Malpractice Dangers for Psychiatrists

O. Brandt Caudill, Jr, Esq


December 29, 2009

In This Article

The New Malpractice Risks for Internet Therapy

One area that will likely become more substantial in the near future involves providing medical and psychotherapy services through the Internet and over the telephone. Some psychiatrists provide such services, and a number of articles have documented the success of telephone therapy. The issue with telephone and internet services is whether it constitutes unlicensed practice in the state in which the services are received.

A 2007 California case raises serious issues about the potential malpractice exposure of psychiatrists who participate in Internet prescription. In 1 case, the California appellate court upheld the criminal conviction of a Colorado physician who prescribed fluoxetine to a California resident who committed suicide by means of carbon monoxide poisoning. At the time of the suicide, he was intoxicated with alcohol and had a detectable amount of fluoxetine in his blood.

The psychiatrist was charged with unlicensed practice of medicine in California, which is a felony, and was convicted. On appeal, he challenged the jurisdiction and claimed that California's decision would deter physicians outside of California from providing resident medical assistance over the Internet. The court of appeal rejected the argument and stated: "Given the absence at this time of any significant national or international effort to ensure the widespread and growing use of the Internet to sell drugs without a prescription made on the basis of good faith and on medical examination by a physician licensed in the state in which the patient resides (without any prescription at all), the denial of state jurisdiction to punish the practice would provide the unscrupulous physician to engage in even greater freedom to do so than they already possess."

In Golob v Arizona Medical Board, the court of appeal upheld the Arizona medical Board to create a censure against Dr. Golob for issuing prescriptions over the Internet without conducting a physical examination of the individual seeking them. Because Dr. Golob was an Arizona licensed physician, the court of appeal rejected Dr. Golob's argument that the board would only have jurisdiction if the patient for whom the prescription was written was located in Arizona.

Dr. Golob acknowledged that she had treated patients from all 50 states, as well as Europe and the Caribbean. The court of appeal concluded that the Board had proven that Dr. Golob deviated from the requisite standard of care by prescribing medication over the Internet without a psychiatrist-patient relationship with the person who received the medication.

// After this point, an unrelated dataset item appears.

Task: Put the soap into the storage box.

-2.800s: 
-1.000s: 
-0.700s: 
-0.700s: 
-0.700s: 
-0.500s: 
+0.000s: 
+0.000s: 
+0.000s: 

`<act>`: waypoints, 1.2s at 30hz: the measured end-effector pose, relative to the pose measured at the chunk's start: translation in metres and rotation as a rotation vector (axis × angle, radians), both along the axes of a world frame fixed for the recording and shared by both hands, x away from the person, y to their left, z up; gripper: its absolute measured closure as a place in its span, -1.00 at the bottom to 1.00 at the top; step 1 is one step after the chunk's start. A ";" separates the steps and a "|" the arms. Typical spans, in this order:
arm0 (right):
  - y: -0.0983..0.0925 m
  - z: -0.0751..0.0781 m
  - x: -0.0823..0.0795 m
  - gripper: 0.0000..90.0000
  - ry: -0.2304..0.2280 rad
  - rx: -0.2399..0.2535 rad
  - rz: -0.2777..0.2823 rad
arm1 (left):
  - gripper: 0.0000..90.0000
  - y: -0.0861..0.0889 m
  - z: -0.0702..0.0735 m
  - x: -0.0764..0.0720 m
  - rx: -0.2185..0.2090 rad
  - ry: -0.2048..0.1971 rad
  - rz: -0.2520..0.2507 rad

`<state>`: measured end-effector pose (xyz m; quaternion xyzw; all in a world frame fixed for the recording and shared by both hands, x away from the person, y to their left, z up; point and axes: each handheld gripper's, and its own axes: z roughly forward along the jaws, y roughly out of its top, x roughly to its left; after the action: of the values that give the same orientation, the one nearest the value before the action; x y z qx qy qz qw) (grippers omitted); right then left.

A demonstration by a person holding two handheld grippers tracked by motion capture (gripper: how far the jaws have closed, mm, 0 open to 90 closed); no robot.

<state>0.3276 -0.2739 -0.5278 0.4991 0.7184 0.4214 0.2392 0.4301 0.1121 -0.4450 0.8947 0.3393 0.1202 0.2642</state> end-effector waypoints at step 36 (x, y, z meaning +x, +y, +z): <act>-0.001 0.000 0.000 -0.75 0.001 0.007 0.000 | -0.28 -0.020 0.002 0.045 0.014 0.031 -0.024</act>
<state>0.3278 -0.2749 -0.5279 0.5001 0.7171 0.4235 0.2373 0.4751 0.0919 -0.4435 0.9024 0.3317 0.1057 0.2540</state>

Thus, a psychiatrist engaged in providing either psychotherapy or medication prescription over the Internet may unwillingly subject him- or herself to criminal prosecution in a state in which he or she is not licensed and/or discipline in the state in which he or she is licensed.

In conclusion, in today's litigious times, it is particularly important for psychiatrists to be conscious of the different areas that can lead to lawsuits to minimize the risk that lawsuits will materialize.